Task instructions.
Copy exactly the lines of the data below that run from the line holding "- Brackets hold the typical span" through the line holding "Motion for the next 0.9", both ends included.

** Opening Material to process block **

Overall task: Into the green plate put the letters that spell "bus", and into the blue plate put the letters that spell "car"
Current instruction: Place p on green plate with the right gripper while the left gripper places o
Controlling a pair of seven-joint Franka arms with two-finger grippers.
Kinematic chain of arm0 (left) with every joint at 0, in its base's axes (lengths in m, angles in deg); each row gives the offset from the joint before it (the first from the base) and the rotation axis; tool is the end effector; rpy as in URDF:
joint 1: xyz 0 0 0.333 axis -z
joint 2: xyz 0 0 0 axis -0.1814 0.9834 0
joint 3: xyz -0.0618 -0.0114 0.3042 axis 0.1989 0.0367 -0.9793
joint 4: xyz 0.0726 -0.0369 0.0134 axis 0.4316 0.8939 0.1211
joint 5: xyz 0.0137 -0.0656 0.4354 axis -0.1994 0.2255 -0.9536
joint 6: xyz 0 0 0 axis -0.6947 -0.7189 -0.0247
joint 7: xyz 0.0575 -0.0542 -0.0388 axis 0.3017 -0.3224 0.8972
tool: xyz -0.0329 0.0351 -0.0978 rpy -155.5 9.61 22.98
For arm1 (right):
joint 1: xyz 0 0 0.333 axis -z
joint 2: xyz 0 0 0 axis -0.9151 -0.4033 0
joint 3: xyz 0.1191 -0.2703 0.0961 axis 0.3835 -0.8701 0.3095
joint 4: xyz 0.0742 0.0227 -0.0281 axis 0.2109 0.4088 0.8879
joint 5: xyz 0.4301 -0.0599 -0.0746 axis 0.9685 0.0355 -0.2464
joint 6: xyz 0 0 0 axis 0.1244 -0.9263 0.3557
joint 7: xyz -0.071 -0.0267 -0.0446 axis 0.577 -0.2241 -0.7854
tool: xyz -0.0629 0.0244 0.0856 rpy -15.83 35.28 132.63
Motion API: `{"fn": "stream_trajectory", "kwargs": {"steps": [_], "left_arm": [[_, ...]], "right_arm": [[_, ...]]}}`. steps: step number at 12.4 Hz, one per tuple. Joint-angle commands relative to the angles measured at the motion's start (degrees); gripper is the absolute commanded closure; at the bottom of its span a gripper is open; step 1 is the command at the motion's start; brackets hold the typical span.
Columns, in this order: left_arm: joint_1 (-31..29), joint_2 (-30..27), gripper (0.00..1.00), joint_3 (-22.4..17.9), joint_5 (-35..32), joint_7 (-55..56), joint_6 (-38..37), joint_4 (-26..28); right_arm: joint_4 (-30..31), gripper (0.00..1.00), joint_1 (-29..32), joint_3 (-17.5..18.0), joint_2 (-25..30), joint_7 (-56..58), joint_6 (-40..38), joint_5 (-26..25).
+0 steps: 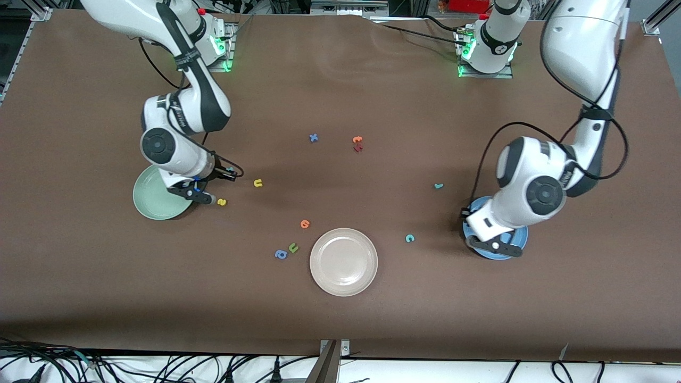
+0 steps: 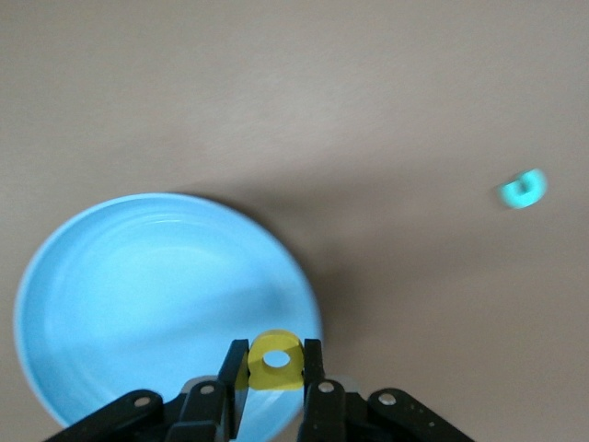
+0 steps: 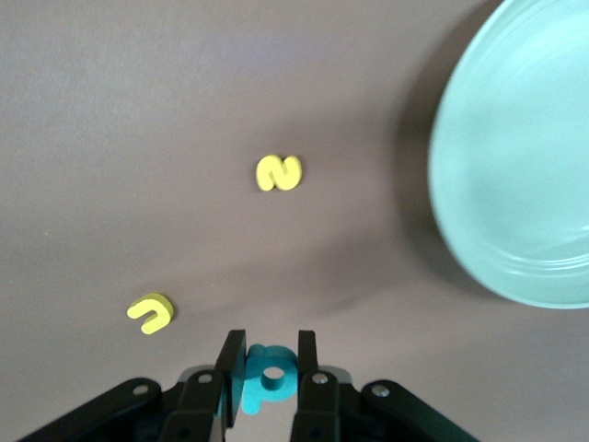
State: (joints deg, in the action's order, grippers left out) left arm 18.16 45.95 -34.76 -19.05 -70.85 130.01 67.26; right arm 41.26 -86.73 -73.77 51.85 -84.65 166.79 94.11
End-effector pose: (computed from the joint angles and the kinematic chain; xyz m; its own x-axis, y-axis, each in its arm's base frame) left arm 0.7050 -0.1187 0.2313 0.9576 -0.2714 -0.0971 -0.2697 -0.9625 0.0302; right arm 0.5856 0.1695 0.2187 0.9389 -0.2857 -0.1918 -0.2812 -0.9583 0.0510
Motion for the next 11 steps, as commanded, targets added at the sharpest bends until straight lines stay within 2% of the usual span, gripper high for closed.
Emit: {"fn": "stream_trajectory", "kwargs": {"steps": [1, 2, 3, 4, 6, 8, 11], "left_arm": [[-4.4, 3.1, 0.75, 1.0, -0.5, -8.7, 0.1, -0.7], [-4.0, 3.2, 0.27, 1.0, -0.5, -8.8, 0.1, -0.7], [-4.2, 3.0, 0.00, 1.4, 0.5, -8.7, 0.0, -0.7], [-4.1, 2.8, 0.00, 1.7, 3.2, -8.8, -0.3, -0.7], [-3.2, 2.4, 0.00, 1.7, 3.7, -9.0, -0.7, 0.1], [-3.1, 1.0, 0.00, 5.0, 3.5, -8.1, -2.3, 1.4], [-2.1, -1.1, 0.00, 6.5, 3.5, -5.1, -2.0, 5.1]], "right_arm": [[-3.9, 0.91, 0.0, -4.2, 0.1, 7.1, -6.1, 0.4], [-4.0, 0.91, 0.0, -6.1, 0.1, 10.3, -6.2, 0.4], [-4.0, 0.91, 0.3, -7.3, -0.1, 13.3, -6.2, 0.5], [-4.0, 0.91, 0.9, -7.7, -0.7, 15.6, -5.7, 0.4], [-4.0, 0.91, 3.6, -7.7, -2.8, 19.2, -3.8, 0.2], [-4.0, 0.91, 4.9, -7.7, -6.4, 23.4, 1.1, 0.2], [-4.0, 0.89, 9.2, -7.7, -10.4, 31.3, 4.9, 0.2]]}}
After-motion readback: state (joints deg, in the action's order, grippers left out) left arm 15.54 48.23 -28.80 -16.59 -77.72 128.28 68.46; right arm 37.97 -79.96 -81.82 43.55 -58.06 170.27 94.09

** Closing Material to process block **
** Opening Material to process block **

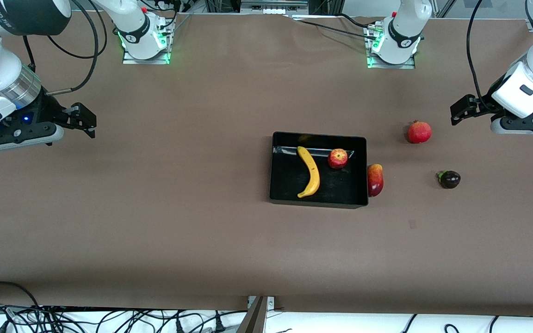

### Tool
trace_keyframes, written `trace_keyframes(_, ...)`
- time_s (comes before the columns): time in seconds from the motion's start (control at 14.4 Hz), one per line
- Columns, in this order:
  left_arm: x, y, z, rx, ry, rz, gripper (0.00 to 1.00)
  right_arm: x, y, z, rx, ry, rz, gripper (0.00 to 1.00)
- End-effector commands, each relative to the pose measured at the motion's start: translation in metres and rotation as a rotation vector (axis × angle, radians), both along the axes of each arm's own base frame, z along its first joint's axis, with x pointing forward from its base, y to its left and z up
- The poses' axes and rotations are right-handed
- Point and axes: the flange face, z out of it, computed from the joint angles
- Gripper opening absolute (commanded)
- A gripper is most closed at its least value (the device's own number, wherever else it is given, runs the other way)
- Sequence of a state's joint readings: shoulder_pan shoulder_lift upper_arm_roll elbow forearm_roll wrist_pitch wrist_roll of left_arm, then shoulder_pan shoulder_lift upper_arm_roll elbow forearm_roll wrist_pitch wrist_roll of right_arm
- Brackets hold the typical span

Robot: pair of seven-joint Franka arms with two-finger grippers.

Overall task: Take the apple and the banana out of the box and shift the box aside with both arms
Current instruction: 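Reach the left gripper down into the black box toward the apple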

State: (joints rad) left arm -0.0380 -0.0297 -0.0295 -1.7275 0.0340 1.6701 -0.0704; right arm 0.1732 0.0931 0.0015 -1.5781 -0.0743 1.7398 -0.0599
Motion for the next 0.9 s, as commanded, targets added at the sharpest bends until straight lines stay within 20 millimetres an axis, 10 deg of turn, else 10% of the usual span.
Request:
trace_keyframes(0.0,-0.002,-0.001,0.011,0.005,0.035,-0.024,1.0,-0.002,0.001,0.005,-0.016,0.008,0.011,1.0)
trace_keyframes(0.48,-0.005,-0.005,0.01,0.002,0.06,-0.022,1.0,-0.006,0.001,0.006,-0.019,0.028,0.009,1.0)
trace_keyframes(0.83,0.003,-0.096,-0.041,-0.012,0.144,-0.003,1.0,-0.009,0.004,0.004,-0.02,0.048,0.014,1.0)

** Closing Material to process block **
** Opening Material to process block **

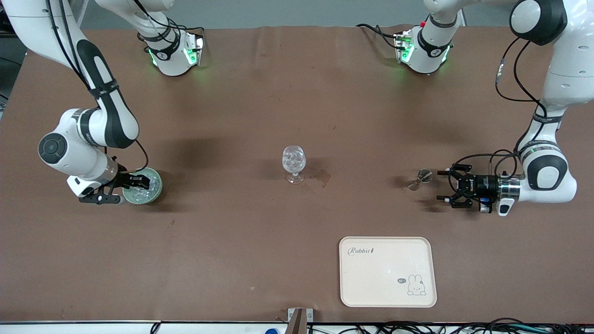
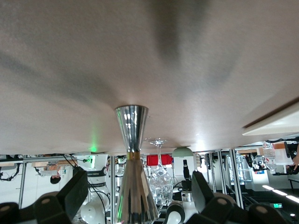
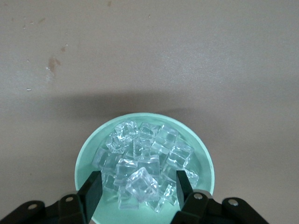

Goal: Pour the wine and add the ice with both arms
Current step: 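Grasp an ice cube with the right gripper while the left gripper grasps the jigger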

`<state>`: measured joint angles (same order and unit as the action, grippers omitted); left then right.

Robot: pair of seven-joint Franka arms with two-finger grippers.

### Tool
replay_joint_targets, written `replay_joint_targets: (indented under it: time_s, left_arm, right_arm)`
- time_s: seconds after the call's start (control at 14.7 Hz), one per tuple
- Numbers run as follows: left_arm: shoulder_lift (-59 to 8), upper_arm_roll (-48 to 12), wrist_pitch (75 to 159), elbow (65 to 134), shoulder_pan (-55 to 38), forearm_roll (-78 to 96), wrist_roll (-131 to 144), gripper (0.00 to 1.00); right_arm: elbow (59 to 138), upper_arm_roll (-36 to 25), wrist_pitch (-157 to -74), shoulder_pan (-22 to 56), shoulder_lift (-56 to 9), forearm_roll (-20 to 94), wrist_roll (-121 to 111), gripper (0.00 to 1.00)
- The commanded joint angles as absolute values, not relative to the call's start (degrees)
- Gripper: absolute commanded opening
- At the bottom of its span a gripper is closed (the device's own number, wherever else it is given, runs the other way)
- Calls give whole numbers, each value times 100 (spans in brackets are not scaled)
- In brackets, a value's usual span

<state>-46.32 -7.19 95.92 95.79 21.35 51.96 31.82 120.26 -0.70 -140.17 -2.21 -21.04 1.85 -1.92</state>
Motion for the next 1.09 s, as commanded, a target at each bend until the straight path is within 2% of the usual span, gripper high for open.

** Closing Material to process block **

Problem solution.
- Brackets hold the typical span

Robot: pair of seven-joint Franka arms with two-finger grippers.

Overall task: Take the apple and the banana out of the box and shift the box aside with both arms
Current instruction: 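Reach the left gripper down into the black box toward the apple
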
State: (joints rad) left arm -0.0380 -0.0297 -0.0295 -1.7275 0.0340 1.6701 -0.0704; right arm 0.1732 0.0931 0.0015 -1.5781 -0.0743 1.7398 -0.0599
Motion for the next 0.9 s, as commanded, targets added at the sharpest bends until straight lines stay within 20 millimetres an axis, 10 deg of turn, else 10% of the usual span.

That brings the answer to completion.